Os filtros se tornaram tão parte do ideal de beleza que não é incomum que pacientes cheguem a consultórios médicos de dermatologistas atrás de procedimentos estéticos usando a própria foto filtrada como uma referência.
Isso tem um impacto profundo em uma geração que ainda está formando sua própria identidade. “A consequência é não só uma preocupação antecipada com o envelhecimento, mas também a normalização de procedimentos cosméticos, especialmente os de resultado imediato, como botox e preenchimentos”, complementa a estrategista.
Uma toxina para todos os gostos
Há dez anos, o discurso era o seguinte: os cuidados antienvelhecimento da pele devem começar aos 25 anos. Porém a orientação era apenas investir em algo mais simples, como produtos com base em vitamina C. Em tempos de Tik Tok, as coisas mudaram. “Venha comigo aplicar botox pela primeira vez”, diz um dos vários vlogs sobre o dia a dia de uma jovem de 20 e poucos anos. “A geração Z se torna hoje a nova face da indústria do botox”, diz Natalia Vargas, da WGSN.
Segundo a especialista em tendências, 75% dos cirurgiões plásticos notaram, em 2022, o aumento de buscas de cirurgias estéticas e tratamentos injetáveis por pacientes com menos de 30 anos. No Reino Unido, mais de 40 mil menores de idade fizeram procedimentos estéticos, incluindo botox e preenchedores, em 2021.
“Outro ponto muito interessante sobre o assunto é como essa geração lida com a comunicação desses procedimentos. Diferente de outras gerações que mantinham as cirurgias e os procedimentos sob sigilo, a Z fala abertamente sobre o assunto”, destaca Natalia Vargas. “Parte se deve à concepção cada vez mais popular de cirurgia plástica e tratamentos cosméticos como uma forma de ‘autocuidado’”, complementa Clarissa Câmara.

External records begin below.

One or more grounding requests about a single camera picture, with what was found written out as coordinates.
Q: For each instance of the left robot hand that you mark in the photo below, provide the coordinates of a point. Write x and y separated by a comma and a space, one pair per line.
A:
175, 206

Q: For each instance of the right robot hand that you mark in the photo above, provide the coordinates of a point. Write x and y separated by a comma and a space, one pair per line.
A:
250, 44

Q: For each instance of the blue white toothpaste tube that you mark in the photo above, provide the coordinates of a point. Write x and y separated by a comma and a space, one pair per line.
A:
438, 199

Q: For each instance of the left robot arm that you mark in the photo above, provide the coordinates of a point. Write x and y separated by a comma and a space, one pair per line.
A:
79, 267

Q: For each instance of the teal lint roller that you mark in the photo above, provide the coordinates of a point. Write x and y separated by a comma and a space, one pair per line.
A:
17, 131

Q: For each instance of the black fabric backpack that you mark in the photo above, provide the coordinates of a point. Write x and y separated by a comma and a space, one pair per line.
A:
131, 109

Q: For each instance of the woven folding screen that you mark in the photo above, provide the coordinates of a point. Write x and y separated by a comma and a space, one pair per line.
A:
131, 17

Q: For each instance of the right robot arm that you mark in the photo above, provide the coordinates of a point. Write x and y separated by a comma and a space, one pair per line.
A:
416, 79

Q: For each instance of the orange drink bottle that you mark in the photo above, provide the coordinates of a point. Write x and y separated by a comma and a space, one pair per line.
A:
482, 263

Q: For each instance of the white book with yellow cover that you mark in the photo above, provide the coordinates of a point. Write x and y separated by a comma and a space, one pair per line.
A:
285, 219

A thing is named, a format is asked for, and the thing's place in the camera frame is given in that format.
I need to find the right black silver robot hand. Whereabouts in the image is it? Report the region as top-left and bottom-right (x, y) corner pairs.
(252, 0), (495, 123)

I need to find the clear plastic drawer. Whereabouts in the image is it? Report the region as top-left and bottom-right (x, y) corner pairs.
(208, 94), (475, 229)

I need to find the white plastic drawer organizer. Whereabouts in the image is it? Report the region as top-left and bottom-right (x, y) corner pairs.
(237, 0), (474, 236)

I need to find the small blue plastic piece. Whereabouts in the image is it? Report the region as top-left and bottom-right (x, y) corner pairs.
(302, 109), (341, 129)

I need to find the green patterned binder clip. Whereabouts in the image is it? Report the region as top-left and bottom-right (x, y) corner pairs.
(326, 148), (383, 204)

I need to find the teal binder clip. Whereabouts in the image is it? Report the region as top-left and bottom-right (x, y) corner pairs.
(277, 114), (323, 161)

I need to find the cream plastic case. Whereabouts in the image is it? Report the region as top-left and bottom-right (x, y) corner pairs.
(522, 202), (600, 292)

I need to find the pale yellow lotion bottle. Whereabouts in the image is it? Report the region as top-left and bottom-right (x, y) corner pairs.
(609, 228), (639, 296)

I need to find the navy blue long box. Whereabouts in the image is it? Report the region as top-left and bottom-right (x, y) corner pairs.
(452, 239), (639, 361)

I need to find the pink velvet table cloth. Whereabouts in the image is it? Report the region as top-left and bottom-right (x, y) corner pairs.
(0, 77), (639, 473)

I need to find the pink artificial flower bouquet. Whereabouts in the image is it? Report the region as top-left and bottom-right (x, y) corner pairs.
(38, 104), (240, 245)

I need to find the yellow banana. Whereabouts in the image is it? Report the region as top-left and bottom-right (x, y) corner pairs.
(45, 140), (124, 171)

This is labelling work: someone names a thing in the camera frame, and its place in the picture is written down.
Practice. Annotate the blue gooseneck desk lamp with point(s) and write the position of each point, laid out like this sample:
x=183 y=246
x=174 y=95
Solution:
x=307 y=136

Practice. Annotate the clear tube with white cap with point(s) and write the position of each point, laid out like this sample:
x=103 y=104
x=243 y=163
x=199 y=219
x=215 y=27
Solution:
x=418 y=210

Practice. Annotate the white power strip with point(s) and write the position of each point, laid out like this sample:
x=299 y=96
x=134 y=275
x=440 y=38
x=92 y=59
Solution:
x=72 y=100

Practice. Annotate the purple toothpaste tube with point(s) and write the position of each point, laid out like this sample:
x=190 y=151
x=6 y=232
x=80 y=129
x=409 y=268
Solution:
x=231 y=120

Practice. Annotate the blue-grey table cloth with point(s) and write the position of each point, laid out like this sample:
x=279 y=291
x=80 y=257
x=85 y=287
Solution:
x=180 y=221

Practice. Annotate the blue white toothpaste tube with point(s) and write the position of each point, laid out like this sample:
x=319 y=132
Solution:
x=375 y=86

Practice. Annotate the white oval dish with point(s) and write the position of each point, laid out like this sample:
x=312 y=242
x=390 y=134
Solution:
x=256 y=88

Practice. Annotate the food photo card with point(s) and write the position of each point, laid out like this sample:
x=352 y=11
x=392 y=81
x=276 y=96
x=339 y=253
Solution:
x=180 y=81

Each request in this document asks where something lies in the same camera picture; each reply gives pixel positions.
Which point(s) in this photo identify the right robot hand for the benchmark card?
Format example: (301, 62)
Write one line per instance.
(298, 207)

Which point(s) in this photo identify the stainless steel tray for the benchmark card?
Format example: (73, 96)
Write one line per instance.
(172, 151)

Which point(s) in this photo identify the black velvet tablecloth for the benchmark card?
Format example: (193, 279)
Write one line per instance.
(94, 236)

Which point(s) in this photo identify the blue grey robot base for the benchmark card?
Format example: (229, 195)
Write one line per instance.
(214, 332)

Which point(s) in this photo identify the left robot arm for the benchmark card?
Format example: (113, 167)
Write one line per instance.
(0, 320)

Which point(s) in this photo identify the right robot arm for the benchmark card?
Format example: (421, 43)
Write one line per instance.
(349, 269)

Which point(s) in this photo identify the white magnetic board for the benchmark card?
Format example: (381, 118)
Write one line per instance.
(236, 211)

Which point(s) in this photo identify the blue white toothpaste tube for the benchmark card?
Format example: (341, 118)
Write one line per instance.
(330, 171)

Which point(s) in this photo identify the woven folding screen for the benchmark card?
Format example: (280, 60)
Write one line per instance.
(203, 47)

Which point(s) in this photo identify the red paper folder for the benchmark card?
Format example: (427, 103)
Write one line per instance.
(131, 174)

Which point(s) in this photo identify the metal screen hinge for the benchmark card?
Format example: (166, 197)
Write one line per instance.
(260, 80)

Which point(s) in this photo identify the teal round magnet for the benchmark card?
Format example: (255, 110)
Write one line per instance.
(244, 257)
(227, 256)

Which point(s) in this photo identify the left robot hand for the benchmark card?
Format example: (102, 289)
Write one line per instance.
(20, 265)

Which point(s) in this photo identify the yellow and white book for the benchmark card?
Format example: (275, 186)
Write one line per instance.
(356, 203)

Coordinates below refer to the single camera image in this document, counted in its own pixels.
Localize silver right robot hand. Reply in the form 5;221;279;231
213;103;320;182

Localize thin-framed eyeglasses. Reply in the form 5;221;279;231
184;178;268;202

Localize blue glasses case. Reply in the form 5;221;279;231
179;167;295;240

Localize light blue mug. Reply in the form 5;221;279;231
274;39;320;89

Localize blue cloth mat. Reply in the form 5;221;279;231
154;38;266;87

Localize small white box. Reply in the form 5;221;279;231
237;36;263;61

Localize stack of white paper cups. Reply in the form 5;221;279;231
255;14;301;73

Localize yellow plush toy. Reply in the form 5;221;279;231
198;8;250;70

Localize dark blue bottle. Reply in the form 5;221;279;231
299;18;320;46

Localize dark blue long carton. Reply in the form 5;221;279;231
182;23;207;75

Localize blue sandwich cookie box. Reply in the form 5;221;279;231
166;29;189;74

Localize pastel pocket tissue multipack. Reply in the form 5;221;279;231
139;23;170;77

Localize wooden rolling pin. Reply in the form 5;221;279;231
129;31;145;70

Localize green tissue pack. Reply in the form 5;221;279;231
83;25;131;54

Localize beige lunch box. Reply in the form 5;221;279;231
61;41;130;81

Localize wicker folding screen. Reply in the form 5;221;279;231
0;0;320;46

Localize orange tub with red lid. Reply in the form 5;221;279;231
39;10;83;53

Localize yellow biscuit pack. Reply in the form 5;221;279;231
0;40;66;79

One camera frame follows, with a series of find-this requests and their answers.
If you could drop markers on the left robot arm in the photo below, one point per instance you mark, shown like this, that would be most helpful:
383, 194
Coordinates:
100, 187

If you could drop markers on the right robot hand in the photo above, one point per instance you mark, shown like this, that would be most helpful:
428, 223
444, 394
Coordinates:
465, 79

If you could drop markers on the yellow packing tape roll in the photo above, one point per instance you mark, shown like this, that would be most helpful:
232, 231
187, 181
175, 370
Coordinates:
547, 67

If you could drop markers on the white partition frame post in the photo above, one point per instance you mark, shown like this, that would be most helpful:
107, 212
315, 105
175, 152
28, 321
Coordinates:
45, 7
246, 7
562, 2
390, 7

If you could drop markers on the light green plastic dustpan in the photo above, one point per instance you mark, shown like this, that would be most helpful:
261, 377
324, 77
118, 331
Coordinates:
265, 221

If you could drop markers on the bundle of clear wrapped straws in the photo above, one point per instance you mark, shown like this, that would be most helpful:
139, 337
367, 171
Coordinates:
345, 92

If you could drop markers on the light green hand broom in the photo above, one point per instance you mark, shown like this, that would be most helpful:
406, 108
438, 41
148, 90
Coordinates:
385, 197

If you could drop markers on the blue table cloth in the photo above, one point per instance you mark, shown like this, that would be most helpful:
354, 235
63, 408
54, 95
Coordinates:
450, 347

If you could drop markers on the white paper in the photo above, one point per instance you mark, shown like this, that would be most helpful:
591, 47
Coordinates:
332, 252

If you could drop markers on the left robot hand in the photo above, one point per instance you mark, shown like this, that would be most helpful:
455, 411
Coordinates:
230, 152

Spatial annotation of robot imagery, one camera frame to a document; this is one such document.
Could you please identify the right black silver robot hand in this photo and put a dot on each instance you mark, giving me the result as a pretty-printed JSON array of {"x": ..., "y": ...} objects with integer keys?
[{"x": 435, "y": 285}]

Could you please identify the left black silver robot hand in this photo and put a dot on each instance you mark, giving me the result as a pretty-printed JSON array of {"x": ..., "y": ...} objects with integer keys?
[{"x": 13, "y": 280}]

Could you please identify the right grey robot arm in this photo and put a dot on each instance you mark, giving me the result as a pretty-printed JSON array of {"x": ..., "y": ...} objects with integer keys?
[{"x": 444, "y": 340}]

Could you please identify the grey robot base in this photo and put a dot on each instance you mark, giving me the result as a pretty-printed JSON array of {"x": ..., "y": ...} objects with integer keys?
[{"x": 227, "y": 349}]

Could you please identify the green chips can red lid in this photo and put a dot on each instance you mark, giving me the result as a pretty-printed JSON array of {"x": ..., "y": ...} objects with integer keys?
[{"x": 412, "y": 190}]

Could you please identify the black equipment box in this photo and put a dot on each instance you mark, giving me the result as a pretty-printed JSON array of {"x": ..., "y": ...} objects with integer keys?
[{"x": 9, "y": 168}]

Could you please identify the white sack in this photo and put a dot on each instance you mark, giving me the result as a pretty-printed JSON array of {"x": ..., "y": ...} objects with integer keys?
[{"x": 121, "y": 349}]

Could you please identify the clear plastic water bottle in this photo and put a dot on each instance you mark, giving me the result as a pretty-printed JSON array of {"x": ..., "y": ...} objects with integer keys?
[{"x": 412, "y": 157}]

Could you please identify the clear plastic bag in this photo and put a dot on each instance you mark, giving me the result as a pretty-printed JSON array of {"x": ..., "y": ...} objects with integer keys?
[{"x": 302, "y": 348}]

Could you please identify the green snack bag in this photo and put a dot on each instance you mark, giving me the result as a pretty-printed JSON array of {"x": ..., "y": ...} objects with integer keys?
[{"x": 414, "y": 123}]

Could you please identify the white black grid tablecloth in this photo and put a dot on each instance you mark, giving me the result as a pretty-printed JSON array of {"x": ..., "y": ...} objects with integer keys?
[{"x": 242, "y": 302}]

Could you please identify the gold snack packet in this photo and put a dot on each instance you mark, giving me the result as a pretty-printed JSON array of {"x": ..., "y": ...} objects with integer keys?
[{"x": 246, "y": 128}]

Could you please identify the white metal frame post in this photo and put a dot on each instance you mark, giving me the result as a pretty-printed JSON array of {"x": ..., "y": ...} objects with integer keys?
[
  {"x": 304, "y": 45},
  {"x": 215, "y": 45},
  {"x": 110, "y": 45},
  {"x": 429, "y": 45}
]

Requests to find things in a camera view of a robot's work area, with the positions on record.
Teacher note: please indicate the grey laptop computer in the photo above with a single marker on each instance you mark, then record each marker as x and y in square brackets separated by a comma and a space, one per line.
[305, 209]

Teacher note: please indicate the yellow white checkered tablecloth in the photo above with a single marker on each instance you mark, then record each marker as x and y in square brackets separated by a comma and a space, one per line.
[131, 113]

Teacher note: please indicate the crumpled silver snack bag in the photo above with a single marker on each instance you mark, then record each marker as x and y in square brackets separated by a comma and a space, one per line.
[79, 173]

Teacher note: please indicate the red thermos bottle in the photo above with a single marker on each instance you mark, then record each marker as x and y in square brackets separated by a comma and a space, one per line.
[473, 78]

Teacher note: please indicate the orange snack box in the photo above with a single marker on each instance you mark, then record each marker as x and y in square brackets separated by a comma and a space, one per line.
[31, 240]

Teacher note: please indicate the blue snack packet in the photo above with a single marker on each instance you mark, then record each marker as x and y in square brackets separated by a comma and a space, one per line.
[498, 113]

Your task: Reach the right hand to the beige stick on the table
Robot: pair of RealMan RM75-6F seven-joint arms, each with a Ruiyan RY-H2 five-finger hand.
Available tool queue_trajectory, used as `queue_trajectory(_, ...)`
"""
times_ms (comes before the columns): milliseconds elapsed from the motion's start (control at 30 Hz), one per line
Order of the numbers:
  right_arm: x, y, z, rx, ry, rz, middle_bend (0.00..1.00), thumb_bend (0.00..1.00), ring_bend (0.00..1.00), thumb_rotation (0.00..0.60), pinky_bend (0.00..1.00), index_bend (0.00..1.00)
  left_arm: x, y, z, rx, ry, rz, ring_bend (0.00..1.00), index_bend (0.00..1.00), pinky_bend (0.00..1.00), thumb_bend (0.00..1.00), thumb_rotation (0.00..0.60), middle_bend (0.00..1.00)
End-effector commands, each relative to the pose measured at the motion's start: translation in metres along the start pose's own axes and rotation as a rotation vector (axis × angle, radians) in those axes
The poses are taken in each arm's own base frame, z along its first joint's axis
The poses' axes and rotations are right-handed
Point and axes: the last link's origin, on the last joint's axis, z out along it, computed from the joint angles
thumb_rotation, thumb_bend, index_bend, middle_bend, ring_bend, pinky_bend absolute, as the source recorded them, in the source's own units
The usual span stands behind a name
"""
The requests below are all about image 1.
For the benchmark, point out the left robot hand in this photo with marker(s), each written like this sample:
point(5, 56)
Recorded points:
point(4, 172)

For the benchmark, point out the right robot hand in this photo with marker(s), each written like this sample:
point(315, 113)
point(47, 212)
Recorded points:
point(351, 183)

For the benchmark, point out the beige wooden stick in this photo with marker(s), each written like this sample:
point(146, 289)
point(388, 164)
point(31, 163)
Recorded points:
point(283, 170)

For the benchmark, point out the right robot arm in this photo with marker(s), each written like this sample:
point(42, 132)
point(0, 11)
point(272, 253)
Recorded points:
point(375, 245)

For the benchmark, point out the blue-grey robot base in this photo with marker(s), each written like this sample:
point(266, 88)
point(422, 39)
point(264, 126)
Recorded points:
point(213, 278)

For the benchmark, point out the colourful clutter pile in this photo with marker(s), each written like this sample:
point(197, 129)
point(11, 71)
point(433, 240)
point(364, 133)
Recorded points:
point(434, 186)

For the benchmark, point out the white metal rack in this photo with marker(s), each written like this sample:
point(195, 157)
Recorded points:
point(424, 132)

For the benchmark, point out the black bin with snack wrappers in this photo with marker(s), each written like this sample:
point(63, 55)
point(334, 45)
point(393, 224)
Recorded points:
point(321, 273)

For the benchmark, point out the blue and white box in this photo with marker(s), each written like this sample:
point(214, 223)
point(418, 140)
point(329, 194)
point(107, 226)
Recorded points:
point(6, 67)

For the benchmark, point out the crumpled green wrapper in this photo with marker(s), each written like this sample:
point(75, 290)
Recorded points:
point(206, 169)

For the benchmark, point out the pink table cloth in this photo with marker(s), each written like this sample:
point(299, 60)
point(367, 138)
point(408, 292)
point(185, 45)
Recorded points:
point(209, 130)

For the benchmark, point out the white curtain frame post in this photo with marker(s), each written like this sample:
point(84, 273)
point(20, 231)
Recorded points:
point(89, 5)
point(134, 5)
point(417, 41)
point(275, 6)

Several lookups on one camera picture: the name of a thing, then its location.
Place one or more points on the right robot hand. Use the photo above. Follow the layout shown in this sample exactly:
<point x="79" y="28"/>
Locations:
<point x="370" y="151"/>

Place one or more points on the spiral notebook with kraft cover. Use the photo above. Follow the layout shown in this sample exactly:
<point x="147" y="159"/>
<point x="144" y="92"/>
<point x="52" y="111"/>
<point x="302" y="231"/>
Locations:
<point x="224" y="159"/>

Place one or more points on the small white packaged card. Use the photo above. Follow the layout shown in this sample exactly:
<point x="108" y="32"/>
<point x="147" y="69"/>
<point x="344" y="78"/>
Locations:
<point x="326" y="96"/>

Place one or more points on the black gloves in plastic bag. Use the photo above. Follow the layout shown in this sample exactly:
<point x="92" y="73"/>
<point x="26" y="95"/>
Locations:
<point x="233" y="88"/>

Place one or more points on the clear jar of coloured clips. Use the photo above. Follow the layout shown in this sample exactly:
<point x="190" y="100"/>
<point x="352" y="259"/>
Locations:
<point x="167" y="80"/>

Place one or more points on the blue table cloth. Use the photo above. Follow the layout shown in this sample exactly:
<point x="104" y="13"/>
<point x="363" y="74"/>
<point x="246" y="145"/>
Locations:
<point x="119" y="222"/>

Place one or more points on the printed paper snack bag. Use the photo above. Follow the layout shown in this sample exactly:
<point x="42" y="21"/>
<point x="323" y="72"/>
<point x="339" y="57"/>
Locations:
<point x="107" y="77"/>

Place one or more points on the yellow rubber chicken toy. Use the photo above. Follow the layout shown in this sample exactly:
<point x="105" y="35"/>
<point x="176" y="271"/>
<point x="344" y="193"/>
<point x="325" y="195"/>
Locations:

Além disso, os “zennials” (membros mais velhos da geração Z, ou seja, “quase millennials”) sabem que é importante lidar com os padrões estéticos irreais. “É uma tentativa de usufruir do sistema, mas também regular a expectativa dos outros sobre o que é bonito”, diz Deanna Middleton.
Quando dizemos que o mercado de beleza tem adaptado o discurso para encontrar os consumidores mais jovens, não estamos falando apenas sobre as marcas de cosméticos. Dermatologistas e cirurgiões plásticos também entram nessa equação. “Existe o aumento de procedimentos cosméticos pensados para gerar conteúdo nas redes sociais, uma vez que o crescimento do negócio também depende de as clínicas conseguirem comercializar o que é visualmente atrativo para os jovens consumidores”, diz Clarissa Câmara.
As armadilhas são muitas e a pressão estética, que antes era canalizada pelas mídias tradicionais, ganhou novos tentáculos com a internet: combine o “fomo” do skincare com a explosão informacional sobre questões dermatológicas, com a incidência cada vez mais inescapável do confronto frequente com a nossa própria imagem em telas de celulares e computadores, e o absurdo parece se concretizar. “Os tratamentos e procedimentos antienvelhecimento vão se tornando, inevitavelmente, a norma para as gerações mais novas”, lamenta a fundadora da Outsighter.